The event is sure to be fun and interesting. I can’t wait to go and listen to these women and join in on the conversation about Work/Life Balance, something that affects us all. The event is free but requires a quick registration at: http://starr2010.eventbrite.com. So spread the word and come out and join us!
As I think has been mentioned, we are bringing a truly talented group of women to Kansas City on September 28. If you want to do some pre-event reading, check out Courtney Martin’s latest book, titled Do It Anyway: The New Generation of Activists. Below is a video of Courtney talking about the book:
Fast Tube by Casper
Gloria Feldt, one of the fabulous Women Girls Ladies panelists coming to UMKC on September 28, needs your help to get out the word about her new book No Excuses: 9 Ways Women Can Change How We Think About Power. It’s easy to help — just visit Gloria’s website and download the No Excuses postcard to send to your friends and family. And be sure to reserve your tickets to see Gloria in person!
Welcome! UMKC’s Starr Symposium, a joint effort of the UMKC Women’s Center and Women’s Council, has been going strong since 1993. This year we are pleased to add this blog as part of our community outreach efforts in addition to our new format for 2010-11. Instead of a single event, we will host a series of Community Conversations on the topic of “Work/Life Balance in a Woman’s Nation.” Drawing on recent research by Maria Shriver and the Center for American Progress, the conversations will focus on a variety of topics.

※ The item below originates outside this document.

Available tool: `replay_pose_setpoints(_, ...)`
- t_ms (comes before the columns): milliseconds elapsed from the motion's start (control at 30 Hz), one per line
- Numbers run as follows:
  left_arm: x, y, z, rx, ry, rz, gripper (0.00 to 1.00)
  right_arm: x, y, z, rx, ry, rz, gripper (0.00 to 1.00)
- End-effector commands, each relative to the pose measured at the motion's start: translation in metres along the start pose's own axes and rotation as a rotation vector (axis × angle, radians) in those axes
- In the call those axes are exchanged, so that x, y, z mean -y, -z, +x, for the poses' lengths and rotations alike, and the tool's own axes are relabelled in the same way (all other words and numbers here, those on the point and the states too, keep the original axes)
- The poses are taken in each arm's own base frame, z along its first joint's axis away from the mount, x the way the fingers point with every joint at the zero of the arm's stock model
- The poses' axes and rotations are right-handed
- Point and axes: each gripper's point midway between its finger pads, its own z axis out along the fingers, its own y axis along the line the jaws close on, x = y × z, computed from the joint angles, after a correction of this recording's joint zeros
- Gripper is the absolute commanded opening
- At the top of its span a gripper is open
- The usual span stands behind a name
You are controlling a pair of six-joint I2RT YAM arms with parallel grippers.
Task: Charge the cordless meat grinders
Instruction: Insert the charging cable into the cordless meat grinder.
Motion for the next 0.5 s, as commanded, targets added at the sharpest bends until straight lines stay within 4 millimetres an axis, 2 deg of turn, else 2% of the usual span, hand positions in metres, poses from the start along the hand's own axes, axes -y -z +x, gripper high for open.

The kick-off conversation in September will feature a panel of nationally-known speakers known as “Women Girls Ladies,” while the follow-up conversations will consist of panels of Kansas City areas. Starr 2010-11 promises to be an exciting year of programming and we invite you to join us!
Titled, “Work and Life: An Intergenerational Perspective,” the kick-off conversation will be held on September 28 at 6:30 p.m. at University Academy (6801 Holmes Road, KCMO). For more details, visit the Starr website. To reserve your free tickets, click here.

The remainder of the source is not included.